All of the entries below need repeating exactly, apart from their images.
========================================
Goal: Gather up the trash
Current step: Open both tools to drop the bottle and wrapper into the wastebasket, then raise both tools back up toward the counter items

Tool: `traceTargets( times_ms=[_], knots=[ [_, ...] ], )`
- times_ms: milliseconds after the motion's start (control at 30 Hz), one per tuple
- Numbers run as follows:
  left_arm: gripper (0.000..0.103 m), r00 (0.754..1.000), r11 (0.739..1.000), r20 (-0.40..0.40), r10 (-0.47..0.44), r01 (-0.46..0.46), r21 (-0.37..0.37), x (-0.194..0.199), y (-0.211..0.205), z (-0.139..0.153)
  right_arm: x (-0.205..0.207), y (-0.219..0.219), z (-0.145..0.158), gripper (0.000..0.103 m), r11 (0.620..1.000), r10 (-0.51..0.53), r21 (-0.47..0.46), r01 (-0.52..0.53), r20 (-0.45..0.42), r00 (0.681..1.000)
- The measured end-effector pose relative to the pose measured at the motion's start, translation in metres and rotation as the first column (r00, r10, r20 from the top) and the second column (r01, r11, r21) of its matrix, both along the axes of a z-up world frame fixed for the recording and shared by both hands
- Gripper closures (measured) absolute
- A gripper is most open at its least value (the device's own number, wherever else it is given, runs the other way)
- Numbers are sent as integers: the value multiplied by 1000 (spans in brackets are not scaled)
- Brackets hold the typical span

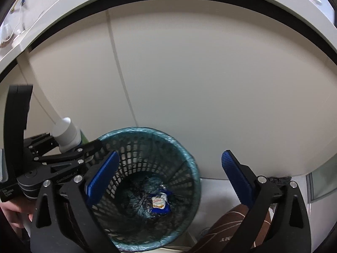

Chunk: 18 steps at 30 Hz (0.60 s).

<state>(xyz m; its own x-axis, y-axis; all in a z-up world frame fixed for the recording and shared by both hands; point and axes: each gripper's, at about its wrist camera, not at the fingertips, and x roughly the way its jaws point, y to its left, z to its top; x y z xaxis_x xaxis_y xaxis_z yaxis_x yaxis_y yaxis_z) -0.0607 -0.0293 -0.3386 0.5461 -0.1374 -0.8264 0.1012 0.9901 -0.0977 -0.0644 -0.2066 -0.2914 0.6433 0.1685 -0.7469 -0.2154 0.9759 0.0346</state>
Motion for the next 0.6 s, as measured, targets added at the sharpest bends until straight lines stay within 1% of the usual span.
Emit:
traceTargets(
  times_ms=[233, 267, 300, 367, 467, 533, 600],
  knots=[
    [54, 999, 999, -15, -39, 40, 14, 1, -20, -7, -2, -27, 5, 9, 999, -49, 14, 49, 6, 999],
    [52, 999, 999, -15, -48, 48, 13, 0, -21, -6, -3, -30, 5, 9, 999, -53, 15, 53, 6, 999],
    [46, 999, 999, -14, -52, 52, 12, -2, -25, -4, -3, -31, 5, 9, 998, -56, 16, 56, 5, 998],
    [40, 999, 999, -3, -51, 51, 10, -4, -23, -4, -3, -34, 5, 9, 998, -62, 18, 62, 4, 998],
    [29, 999, 999, 12, -46, 46, 17, -6, -21, 0, -2, -36, 5, 9, 998, -64, 27, 64, 2, 998],
    [28, 999, 999, 20, -42, 42, 12, -6, -20, 1, -2, -37, 7, 9, 997, -66, 27, 66, 5, 998],
    [18, 999, 999, 32, -32, 31, 16, -7, -19, 5, -1, -38, 11, 9, 997, -69, 25, 68, 8, 998]
  ],
)
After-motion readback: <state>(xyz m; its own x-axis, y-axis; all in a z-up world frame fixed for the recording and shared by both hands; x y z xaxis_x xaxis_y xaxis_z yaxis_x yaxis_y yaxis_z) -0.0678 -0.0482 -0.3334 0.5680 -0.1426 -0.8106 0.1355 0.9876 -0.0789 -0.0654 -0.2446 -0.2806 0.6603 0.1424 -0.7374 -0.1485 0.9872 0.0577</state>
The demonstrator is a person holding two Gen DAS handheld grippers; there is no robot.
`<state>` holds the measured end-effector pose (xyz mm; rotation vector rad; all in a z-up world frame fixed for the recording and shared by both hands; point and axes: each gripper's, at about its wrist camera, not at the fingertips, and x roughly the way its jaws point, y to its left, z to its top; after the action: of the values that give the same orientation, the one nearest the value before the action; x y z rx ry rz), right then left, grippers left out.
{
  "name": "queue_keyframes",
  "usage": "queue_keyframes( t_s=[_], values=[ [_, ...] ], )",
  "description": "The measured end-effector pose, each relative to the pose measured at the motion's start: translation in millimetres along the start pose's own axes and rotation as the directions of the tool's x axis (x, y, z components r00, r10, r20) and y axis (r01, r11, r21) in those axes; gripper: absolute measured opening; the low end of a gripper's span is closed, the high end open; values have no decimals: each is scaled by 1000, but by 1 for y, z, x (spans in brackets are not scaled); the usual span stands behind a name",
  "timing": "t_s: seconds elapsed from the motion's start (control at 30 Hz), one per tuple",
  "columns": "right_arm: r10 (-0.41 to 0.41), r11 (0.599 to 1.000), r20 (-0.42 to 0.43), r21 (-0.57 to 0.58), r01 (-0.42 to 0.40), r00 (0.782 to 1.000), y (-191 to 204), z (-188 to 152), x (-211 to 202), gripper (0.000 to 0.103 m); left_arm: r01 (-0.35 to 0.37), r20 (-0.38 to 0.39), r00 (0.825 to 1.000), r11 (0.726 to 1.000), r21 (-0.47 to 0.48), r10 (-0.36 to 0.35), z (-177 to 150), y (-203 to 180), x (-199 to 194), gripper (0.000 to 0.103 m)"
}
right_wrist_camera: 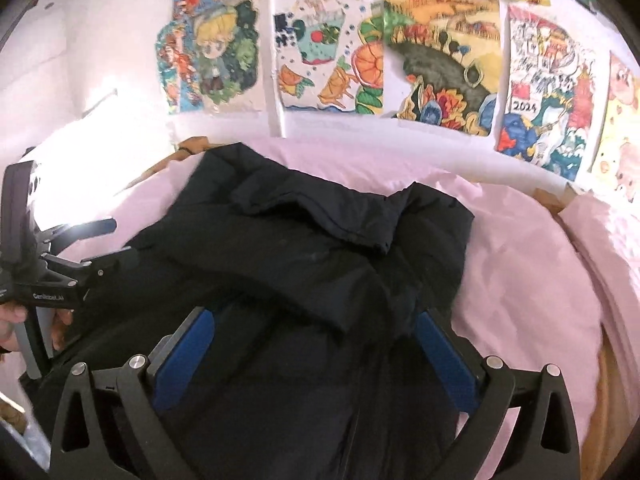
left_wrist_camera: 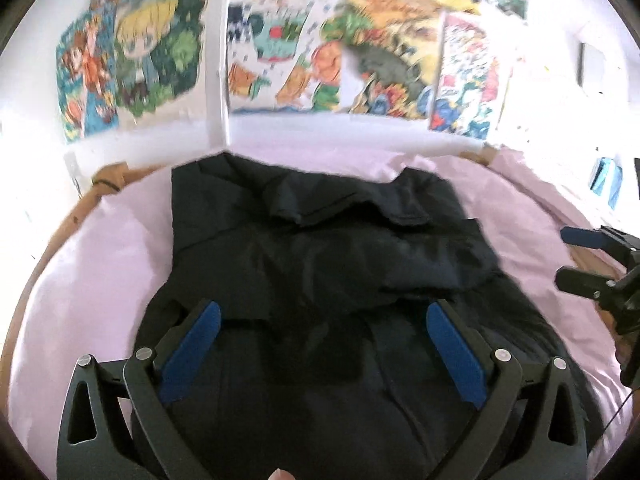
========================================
> EXERCISE ANSWER
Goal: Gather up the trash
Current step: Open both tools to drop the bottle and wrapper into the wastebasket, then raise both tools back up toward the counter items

Tool: `traceTargets( times_ms=[_], knots=[ [_, ...] ], )`
- times_ms: milliseconds after the motion's start (control at 30 Hz), one per tuple
- Numbers run as follows:
  left_arm: gripper (0.000..0.103 m), r00 (0.754..1.000), r11 (0.739..1.000), r20 (-0.40..0.40), r10 (-0.47..0.44), r01 (-0.46..0.46), r21 (-0.37..0.37), x (-0.194..0.199), y (-0.211..0.205), z (-0.139..0.153)
  right_arm: x (-0.205..0.207), y (-0.219..0.219), z (-0.145..0.158), gripper (0.000..0.103 m), r11 (0.620..1.000), r10 (-0.51..0.53), r21 (-0.47..0.46), r01 (-0.52..0.53), r20 (-0.45..0.42), r00 (0.681..1.000)
- The measured end-effector pose relative to the pose measured at the motion's start, translation in metres and rotation as the first column (r00, r10, r20 from the top) and the second column (r01, r11, r21) of its matrix, both along the axes of a z-up world frame fixed for the recording and shared by both hands
- Gripper closures (measured) absolute
- A gripper is most open at its least value (the device's own number, wherever else it is given, runs the other way)
- Numbers are sent as integers: the value multiplied by 1000 (spans in brackets are not scaled)
- Brackets hold the typical span


Chunk: 18 steps at 30 Hz (0.60 s).

<state>(xyz m; its own x-axis, y-axis; all in a z-up world frame fixed for the recording and shared by both hands; point and axes: each gripper's, at about its wrist camera, not at the fingertips, and x roughly the way its jaws point, y to its left, z to its top; x y z xaxis_x xaxis_y xaxis_z yaxis_x yaxis_y yaxis_z) -0.0607 -0.0293 -0.3386 0.5461 -0.1374 -0.8264 0.1012 0.9901 -0.0977 -0.0644 -0.2066 -0.2914 0.6433 0.1685 -0.7469 -0.2154 0.9759 0.0346</state>
Motion for the next 0.6 s, as measured, targets added at the sharpest bends until straight lines stay within 1% of the usual span.
Emit:
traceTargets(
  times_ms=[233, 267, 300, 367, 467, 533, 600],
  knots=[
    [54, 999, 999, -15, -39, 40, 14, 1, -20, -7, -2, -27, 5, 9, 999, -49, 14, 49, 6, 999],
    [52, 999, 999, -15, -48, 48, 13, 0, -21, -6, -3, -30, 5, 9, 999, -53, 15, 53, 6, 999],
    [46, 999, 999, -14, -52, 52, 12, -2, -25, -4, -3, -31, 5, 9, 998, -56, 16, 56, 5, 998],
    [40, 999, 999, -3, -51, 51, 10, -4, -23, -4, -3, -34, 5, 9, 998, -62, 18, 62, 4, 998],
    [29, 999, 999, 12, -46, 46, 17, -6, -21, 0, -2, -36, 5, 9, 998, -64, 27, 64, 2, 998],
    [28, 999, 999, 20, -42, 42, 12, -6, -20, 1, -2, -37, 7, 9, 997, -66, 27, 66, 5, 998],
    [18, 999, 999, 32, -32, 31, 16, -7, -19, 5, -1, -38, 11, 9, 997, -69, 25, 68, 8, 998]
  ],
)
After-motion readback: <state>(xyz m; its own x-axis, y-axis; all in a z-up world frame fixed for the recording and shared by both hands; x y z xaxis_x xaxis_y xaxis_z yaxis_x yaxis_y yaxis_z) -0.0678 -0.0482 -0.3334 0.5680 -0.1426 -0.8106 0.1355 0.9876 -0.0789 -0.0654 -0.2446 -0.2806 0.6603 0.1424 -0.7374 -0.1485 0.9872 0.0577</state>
The demonstrator is a person holding two Gen DAS handheld grippers; there is no robot.
`<state>` holds the measured end-effector pose (xyz mm; rotation vector rad; all in a z-up world frame fixed for the recording and shared by both hands; point and axes: each gripper's, at about its wrist camera, not at the fingertips, and x roughly the way its jaws point, y to its left, z to its top; after the action: of the values that give the same orientation, the one nearest the value before the action; x y z rx ry rz), right then left, grippers left out.
{
  "name": "queue_keyframes",
  "usage": "queue_keyframes( t_s=[_], values=[ [_, ...] ], )",
  "description": "The measured end-effector pose, each relative to the pose measured at the motion's start: translation in millimetres along the start pose's own axes and rotation as the directions of the tool's x axis (x, y, z components r00, r10, r20) and y axis (r01, r11, r21) in those axes; gripper: absolute measured opening; the low end of a gripper's span is closed, the high end open; values have no decimals: each is scaled by 1000, but by 1 for y, z, x (spans in brackets are not scaled); the usual span stands behind a name",
  "timing": "t_s: seconds elapsed from the motion's start (control at 30 Hz), one per tuple",
  "columns": "right_arm: r10 (-0.41 to 0.41), r11 (0.599 to 1.000), r20 (-0.42 to 0.43), r21 (-0.57 to 0.58), r01 (-0.42 to 0.40), r00 (0.782 to 1.000), y (-191 to 204), z (-188 to 152), x (-211 to 202), gripper (0.000 to 0.103 m); left_arm: r01 (-0.35 to 0.37), r20 (-0.38 to 0.39), r00 (0.825 to 1.000), r11 (0.726 to 1.000), r21 (-0.47 to 0.48), r10 (-0.36 to 0.35), z (-177 to 150), y (-203 to 180), x (-199 to 194), gripper (0.000 to 0.103 m)"
}
right_wrist_camera: 
left_wrist_camera: 

The exercise is done, and no more output is needed.